Осторожно Эйдин направила свою магию на тело брата и нежно позаботилась о сломанных костях. Она уделяла особое внимание его позвоночнику и концентрировалась, восстанавливая разорванные пути, возникшие в результате ее удара. Многие целители жизненной близости были бессильны, если дело доходило до травм позвоночника, и большинство жертв не могли снова нормально ходить даже после исцеления. Однако вскоре она обнаружила, что ее близость гораздо эффективнее устраняет эти повреждения. «Как ты себя сейчас чувствуешь?»

«Как новенький, спасибо», — сказал Диармайд, пошевелив пальцами ног, чтобы показать ей. «То, как твое исцеление изменилось в зависимости от близости, действительно что-то… кроме того, ты уже можешь это исправить? Это неприятно смотреть».

«Ах да, чуть не забыл об этом,

«Сказала Эйдин, медленно вытаскивая топор Диармуида из своей груди. Струйки крови текли из раны, еще несколько пачкали топор, но она даже не вздрогнула от боли, которую он причинил.
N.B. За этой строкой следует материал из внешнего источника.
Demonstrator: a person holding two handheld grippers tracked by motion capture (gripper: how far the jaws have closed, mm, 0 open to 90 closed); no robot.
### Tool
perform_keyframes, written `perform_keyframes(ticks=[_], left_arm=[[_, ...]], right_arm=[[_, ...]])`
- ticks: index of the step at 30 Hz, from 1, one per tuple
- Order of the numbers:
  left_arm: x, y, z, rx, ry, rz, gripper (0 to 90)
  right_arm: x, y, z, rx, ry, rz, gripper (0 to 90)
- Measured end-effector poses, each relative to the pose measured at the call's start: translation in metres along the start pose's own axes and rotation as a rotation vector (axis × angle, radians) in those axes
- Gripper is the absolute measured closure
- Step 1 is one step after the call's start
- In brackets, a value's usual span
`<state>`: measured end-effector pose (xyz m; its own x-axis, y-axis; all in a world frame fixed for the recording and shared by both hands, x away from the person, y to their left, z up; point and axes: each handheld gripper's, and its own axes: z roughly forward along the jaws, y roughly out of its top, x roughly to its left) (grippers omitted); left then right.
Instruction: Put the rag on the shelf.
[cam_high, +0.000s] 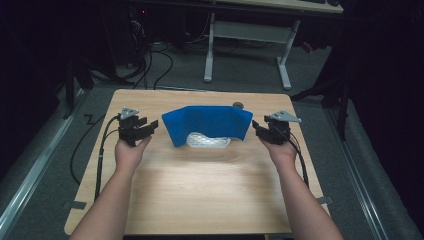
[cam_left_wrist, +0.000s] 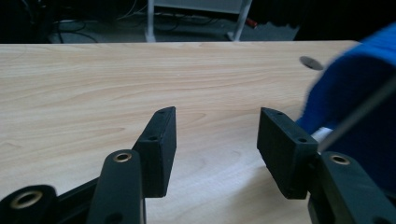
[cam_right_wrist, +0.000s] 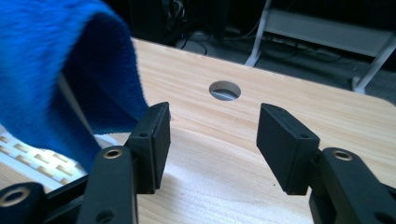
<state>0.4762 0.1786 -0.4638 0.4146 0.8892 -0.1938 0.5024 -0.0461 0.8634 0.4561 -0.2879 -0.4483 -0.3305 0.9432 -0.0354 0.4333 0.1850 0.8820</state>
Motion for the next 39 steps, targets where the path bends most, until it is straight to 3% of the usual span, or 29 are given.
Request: perform_keyframes(ticks=[3, 4, 9, 23, 25, 28, 34, 35, 39], left_arm=[[-0.004, -0.011, -0.007, 0.01, 0.001, 0.02, 47.8], [-0.005, -0.018, -0.012, 0.011, -0.004, 0.012, 47.7], [-0.007, -0.028, -0.02, 0.019, -0.007, 0.028, 47.6], [-0.019, -0.04, -0.063, -0.015, -0.035, 0.074, 47.0], [-0.021, -0.042, -0.069, -0.017, -0.047, 0.072, 47.0], [-0.024, -0.048, -0.078, -0.014, -0.059, 0.074, 46.8], [-0.042, -0.08, -0.093, 0.031, -0.105, 0.068, 45.4], [-0.045, -0.088, -0.094, 0.051, -0.115, 0.07, 45.0], [-0.062, -0.123, -0.1, 0.117, -0.138, 0.105, 43.6]], right_arm=[[0.003, -0.008, -0.008, -0.016, 0.007, -0.021, 44.7], [0.005, -0.01, -0.012, 0.011, 0.004, -0.03, 43.0], [0.011, -0.016, -0.023, -0.014, 0.004, -0.053, 43.1], [0.038, -0.012, -0.057, -0.042, 0.033, -0.122, 41.7], [0.04, -0.015, -0.062, -0.069, 0.037, -0.125, 42.1], [0.044, -0.02, -0.069, -0.048, 0.041, -0.124, 40.7], [0.061, -0.047, -0.086, -0.028, 0.062, -0.172, 39.1], [0.068, -0.059, -0.091, -0.01, 0.08, -0.163, 39.0], [0.077, -0.079, -0.096, 0.018, 0.105, -0.128, 39.0]])
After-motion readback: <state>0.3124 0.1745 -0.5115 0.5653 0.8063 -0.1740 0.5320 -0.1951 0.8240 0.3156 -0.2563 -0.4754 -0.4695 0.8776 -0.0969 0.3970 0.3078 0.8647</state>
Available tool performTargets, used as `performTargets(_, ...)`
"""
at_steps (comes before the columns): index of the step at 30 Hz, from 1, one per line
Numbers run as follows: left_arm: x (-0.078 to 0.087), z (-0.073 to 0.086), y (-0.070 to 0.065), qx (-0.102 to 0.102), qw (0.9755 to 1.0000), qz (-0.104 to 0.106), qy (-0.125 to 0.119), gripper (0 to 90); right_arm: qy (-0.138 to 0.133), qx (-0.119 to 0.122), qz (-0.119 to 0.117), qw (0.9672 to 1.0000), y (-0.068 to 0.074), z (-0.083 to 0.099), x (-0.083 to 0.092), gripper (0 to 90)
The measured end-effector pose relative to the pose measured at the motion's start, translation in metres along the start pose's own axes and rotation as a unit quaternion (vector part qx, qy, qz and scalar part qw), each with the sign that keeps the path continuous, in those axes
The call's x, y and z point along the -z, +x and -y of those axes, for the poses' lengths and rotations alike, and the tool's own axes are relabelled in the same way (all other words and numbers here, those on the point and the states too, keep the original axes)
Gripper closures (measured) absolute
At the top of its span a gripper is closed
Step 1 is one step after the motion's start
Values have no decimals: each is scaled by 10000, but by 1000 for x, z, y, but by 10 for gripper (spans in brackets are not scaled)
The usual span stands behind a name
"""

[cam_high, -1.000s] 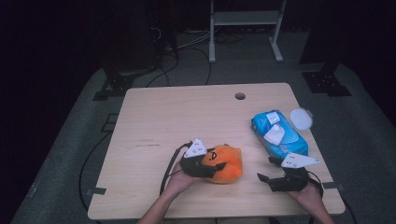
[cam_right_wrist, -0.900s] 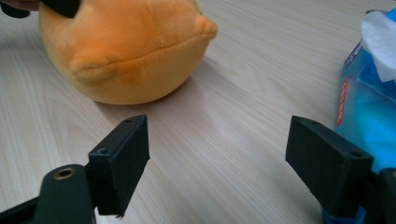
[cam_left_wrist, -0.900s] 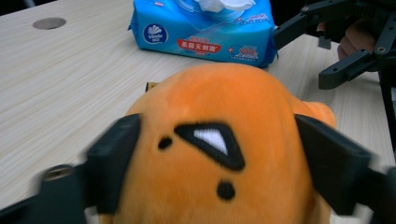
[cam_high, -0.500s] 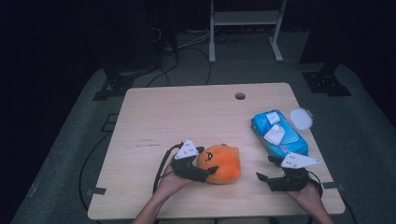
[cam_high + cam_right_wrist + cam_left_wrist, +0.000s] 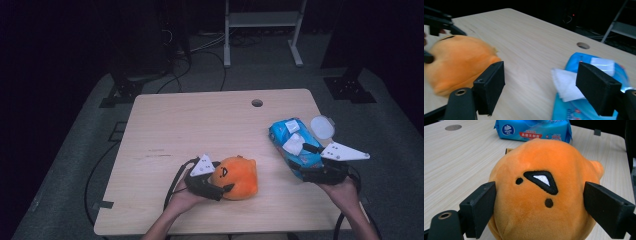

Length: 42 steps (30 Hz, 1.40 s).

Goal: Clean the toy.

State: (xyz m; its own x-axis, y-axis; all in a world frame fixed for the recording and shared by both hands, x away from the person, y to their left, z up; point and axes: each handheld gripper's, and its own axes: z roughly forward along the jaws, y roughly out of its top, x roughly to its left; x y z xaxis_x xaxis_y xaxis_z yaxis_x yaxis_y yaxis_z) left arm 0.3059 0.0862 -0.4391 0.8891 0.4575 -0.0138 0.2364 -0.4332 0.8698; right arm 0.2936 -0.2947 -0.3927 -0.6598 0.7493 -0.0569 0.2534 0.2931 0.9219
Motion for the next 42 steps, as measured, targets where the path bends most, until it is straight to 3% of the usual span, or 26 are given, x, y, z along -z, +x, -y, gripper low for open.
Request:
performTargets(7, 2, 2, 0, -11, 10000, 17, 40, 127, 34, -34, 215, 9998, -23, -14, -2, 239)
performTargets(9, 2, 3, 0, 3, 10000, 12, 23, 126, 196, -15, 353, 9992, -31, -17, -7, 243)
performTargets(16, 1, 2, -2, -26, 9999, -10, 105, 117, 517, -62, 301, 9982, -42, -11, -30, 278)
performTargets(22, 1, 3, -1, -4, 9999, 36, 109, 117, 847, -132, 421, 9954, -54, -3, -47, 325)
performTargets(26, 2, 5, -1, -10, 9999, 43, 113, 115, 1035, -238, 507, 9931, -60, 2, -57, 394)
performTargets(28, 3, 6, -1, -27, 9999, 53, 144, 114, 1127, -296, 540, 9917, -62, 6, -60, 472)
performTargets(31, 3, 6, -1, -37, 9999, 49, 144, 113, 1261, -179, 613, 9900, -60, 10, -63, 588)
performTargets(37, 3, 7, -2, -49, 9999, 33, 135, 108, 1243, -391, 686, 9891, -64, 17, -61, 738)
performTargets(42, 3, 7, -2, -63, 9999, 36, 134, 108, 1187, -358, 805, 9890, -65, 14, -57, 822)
Боль, которую причиняли порезы и лезвия, бледнела в глазах. В конце концов, это сравнение с болью костей, разбитых на мелкие кусочки.Через несколько мгновений рана затянулась, кровь вернулась в ее тело и даже топор Диармайда остался чистым и блестящим.

Однако из скромности ей пришлось прикрыть грудь рукой, поскольку порез прорезал ее левую грудь, а теперь, когда она зажила, оставил ее совершенно открытой, поскольку она не могла также починить свою порванную тунику.